__ASSIGNMENT__
When you find the line with "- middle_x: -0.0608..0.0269" among the records below, reproduce it and each line after it exactly, ending with the line with "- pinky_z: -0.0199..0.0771".

Items listed in a dataset
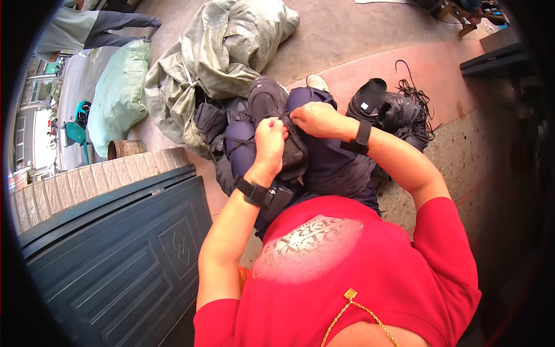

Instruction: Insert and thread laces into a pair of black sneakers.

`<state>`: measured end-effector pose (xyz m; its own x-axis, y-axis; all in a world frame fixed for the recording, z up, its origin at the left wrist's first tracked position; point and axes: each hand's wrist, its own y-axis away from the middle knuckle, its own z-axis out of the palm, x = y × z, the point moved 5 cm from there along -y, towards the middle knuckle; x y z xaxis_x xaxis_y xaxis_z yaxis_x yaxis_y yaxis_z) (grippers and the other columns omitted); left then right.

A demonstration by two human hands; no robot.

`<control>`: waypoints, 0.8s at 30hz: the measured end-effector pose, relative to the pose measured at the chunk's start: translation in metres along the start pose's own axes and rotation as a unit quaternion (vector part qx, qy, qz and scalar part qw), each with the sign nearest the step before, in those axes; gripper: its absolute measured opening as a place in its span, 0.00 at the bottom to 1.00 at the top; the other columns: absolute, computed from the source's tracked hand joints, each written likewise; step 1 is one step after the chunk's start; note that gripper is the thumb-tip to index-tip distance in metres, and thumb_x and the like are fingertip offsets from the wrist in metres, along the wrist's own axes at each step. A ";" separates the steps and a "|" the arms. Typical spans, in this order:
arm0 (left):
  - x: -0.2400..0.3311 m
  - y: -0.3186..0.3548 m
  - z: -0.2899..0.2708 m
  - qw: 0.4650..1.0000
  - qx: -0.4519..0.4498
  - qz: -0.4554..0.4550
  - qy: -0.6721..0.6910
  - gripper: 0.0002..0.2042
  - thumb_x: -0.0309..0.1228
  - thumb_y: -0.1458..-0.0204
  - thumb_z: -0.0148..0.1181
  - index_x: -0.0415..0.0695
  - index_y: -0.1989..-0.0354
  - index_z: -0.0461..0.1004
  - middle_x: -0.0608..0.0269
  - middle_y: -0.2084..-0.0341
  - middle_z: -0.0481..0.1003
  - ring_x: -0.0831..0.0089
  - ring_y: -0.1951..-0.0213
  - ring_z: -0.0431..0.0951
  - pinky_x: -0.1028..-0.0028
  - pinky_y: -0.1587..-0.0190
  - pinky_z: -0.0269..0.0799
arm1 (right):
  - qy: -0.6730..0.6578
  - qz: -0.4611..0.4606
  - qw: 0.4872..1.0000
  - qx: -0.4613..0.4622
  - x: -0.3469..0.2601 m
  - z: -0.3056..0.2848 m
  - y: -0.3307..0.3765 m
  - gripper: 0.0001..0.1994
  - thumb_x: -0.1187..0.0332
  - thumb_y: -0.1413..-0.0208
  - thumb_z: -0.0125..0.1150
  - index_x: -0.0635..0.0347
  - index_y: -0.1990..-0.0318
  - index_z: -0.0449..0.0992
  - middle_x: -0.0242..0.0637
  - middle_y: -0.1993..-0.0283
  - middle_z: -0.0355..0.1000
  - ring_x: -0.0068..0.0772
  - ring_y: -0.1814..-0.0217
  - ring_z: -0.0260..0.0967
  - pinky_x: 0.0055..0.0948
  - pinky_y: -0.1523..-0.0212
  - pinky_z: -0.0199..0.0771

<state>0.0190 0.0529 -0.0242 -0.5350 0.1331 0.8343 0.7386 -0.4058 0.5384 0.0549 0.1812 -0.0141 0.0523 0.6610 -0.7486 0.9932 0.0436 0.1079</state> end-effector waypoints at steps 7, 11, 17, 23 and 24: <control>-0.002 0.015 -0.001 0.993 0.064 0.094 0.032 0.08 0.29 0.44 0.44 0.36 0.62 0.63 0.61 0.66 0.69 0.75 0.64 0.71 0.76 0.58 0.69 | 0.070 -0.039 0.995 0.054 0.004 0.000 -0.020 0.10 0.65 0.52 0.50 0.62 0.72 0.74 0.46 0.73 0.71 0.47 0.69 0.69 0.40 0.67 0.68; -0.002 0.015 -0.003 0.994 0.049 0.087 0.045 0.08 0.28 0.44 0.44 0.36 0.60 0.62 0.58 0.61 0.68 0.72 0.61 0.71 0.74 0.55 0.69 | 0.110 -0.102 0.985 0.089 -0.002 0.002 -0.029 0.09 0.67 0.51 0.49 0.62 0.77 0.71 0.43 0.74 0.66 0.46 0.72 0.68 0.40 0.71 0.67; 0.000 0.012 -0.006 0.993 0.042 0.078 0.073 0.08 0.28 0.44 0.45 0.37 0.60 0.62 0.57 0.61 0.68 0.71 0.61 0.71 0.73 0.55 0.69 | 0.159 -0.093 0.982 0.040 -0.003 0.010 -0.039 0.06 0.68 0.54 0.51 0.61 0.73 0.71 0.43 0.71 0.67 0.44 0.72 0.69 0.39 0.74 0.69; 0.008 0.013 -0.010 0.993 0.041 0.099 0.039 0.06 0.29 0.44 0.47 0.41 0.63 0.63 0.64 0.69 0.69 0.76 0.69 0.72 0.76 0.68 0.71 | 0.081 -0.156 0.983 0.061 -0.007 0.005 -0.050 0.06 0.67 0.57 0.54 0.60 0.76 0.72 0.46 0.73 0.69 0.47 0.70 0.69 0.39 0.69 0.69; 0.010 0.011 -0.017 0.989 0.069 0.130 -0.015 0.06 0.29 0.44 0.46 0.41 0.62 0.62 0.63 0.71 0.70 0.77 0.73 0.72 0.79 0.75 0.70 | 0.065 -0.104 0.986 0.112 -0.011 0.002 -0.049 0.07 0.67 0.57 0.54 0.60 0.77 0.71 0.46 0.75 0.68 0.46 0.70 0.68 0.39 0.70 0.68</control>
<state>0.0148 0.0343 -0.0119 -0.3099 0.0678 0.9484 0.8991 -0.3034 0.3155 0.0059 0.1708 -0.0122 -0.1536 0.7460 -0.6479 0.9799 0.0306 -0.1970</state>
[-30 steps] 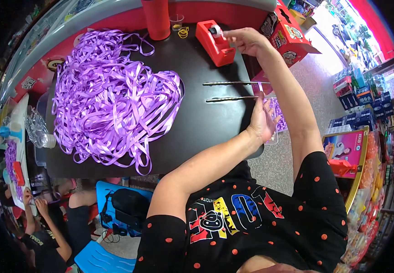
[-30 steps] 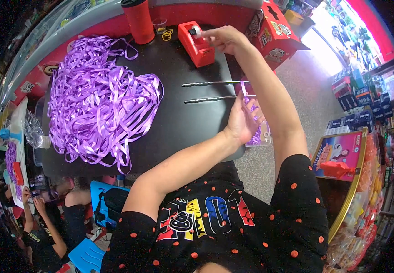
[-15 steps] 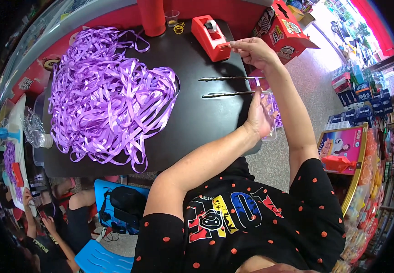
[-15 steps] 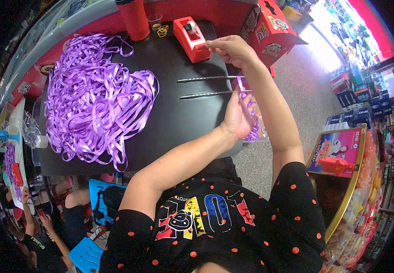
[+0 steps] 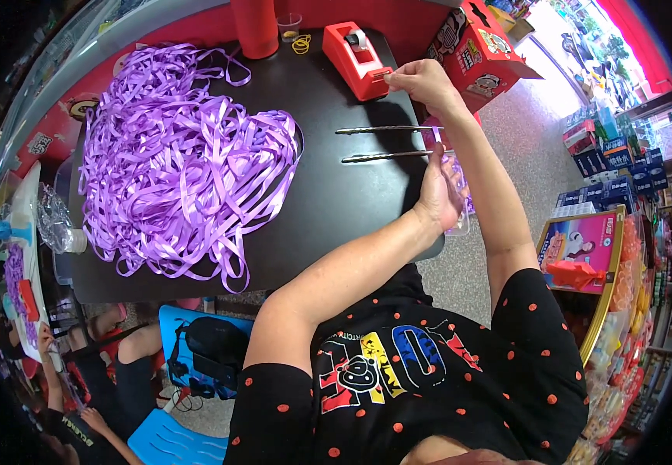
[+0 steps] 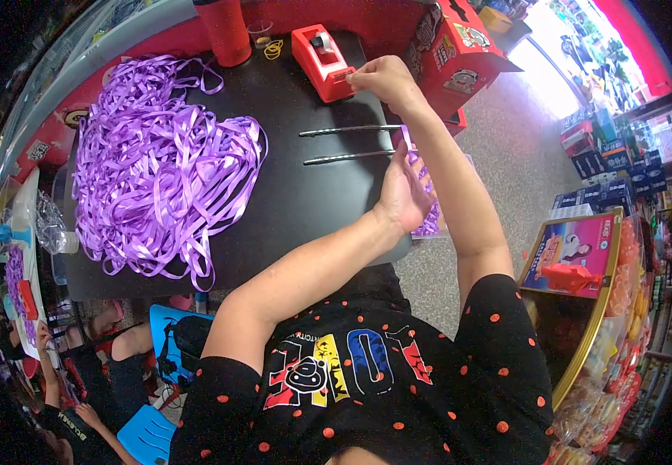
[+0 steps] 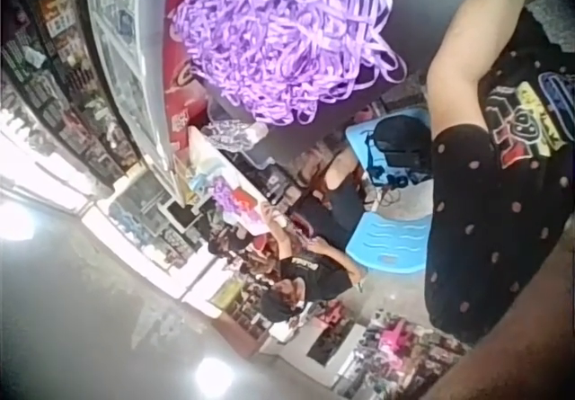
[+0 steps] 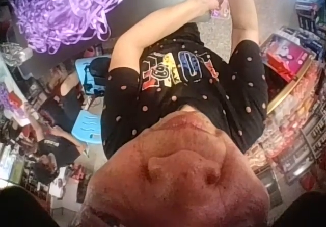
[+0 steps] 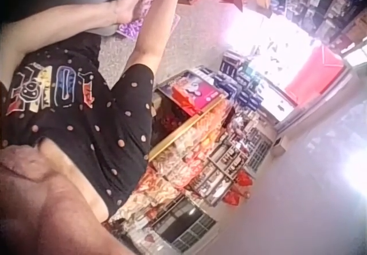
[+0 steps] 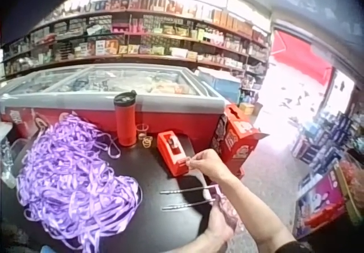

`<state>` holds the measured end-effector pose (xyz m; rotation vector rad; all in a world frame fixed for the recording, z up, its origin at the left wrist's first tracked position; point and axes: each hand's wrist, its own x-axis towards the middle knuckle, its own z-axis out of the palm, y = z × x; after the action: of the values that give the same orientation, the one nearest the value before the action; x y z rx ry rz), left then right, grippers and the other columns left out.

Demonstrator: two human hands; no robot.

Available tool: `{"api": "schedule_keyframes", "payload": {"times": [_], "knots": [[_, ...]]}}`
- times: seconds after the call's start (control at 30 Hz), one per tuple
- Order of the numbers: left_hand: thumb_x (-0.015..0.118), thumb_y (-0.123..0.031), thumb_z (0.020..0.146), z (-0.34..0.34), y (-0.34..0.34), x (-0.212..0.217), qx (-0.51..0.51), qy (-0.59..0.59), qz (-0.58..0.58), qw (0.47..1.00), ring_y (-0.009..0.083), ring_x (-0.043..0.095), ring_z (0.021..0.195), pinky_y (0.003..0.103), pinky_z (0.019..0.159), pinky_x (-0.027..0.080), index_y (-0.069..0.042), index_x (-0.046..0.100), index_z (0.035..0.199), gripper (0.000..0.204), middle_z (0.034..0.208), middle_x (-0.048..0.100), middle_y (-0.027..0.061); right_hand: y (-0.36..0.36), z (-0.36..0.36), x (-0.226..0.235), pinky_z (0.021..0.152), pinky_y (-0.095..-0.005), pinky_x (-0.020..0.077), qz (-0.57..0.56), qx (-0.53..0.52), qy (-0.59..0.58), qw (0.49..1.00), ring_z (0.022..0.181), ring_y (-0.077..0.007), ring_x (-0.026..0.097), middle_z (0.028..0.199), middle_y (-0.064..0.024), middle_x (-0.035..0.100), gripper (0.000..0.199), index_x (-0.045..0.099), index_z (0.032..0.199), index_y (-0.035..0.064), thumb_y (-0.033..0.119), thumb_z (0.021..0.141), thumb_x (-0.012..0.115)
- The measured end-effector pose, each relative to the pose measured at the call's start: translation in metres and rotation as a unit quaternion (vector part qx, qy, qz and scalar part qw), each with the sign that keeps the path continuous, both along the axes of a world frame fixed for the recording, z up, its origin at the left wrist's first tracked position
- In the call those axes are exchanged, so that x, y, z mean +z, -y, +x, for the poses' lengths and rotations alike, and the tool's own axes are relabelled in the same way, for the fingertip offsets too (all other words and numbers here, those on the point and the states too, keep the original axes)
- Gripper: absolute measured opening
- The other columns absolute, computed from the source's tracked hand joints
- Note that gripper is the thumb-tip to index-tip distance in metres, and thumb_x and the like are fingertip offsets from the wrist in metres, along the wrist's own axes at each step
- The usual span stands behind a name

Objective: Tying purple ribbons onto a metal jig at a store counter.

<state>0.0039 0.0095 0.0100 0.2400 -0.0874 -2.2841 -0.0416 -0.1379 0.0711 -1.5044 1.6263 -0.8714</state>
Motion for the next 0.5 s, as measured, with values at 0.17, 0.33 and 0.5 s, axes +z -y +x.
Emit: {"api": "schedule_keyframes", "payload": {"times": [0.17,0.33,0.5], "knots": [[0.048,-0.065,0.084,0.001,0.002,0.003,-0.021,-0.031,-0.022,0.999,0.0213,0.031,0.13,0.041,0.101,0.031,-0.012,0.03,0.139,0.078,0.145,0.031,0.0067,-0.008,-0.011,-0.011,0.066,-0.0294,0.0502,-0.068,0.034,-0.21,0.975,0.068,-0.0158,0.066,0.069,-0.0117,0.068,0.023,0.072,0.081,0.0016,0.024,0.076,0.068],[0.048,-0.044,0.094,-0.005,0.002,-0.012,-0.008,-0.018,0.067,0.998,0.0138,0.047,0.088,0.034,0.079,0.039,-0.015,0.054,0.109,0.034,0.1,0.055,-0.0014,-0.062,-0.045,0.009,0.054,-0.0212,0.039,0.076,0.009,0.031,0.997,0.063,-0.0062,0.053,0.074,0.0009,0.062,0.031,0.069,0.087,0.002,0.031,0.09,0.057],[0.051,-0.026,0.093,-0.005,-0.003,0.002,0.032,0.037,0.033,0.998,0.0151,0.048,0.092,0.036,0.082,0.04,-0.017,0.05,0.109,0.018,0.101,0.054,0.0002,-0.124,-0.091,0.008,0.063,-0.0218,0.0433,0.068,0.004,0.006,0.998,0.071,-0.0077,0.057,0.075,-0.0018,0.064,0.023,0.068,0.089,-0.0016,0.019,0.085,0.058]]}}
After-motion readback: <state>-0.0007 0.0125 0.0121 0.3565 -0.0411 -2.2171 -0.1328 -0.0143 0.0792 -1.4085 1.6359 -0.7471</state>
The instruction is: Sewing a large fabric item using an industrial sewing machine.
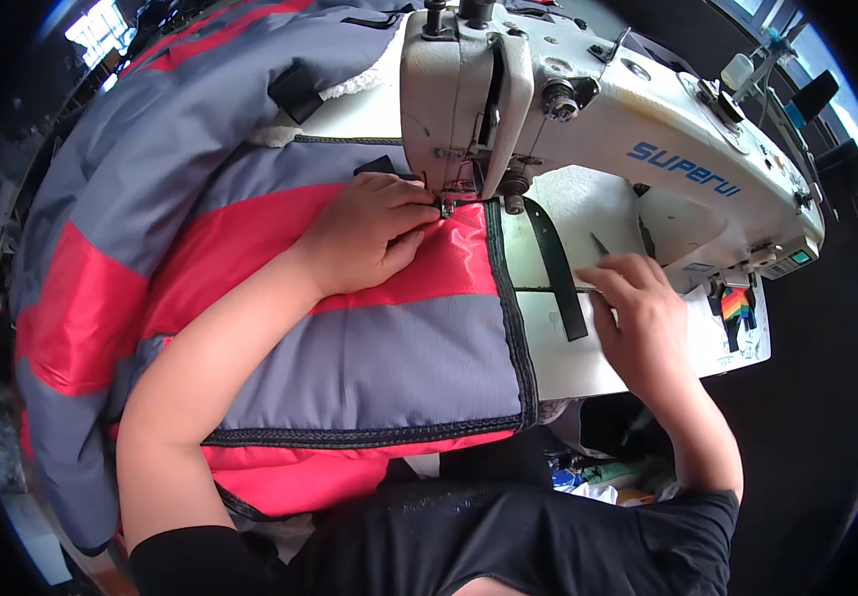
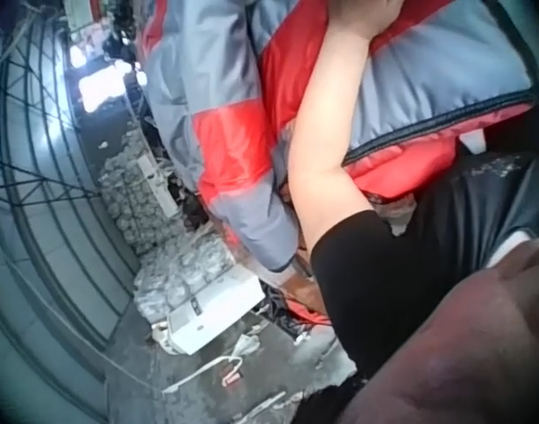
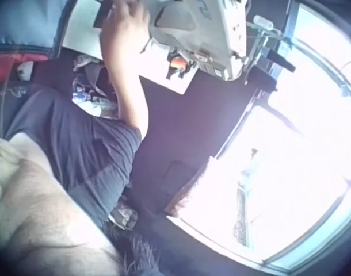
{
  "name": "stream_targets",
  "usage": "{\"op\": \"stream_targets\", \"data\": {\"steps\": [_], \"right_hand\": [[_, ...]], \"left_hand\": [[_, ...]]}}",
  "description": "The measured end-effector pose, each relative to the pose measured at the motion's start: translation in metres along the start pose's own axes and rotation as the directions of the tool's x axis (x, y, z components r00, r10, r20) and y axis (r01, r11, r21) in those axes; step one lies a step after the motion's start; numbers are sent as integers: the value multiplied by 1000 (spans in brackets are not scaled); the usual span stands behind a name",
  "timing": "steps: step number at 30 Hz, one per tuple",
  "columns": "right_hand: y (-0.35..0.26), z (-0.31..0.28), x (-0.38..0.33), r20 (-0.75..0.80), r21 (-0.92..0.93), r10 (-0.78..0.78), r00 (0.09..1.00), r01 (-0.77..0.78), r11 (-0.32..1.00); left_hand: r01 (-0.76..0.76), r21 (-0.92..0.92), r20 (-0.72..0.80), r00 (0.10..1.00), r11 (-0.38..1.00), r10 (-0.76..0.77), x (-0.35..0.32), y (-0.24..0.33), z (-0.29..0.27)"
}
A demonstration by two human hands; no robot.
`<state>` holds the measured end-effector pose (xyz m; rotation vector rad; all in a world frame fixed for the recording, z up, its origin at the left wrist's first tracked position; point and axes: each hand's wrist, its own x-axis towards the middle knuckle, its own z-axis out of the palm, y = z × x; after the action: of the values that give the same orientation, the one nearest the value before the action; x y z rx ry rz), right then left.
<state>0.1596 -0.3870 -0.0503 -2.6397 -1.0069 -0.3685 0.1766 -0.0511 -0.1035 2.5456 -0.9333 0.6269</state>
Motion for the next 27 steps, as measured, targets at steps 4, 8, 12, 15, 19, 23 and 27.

__SOLUTION TO THE PROBLEM__
  - middle_x: -0.0608..0.0269
  - middle_y: -0.2084..-0.0341
  - middle_z: -0.0481..0.1003
  - ring_x: -0.0831..0.0089
  - ring_y: -0.1951..-0.0213
  - ring_z: -0.0431..0.0951
  - pinky_x: -0.1028..-0.0028
  - pinky_y: -0.1587..-0.0190
  - pinky_z: -0.0269..0.0799
arm1 (right):
  - qy: -0.6730..0.6578
  - qz: -0.4611..0.4606
  - qw: 0.4872..1.0000
  - qx: -0.4613..0.4622
  - x: -0.3469..0.2601 m
  - z: -0.3056..0.2848 m
  - y: -0.3307..0.3765 m
  - gripper: 0.0001..0.1994
  - thumb_x: -0.1187..0.0332
  - thumb_y: -0.1413..-0.0208
  - thumb_z: -0.0125..0.1150
  - index_x: -0.0635..0.0347
  - index_y: -0.1990..-0.0318
  - index_z: -0.0449..0.0992
  - middle_x: -0.0242..0.0637
  - middle_y: -0.1993..-0.0283
  - middle_z: -0.0355..0.1000
  - ring_x: -0.0068..0.0772
  - ring_y: -0.1814..-0.0217
  - ring_z: -0.0260..0.0967
  - pinky_x: 0.0055..0.0948
  - pinky_y: -0.1523..-0.0212
  - pinky_z: -0.0199..0.0771

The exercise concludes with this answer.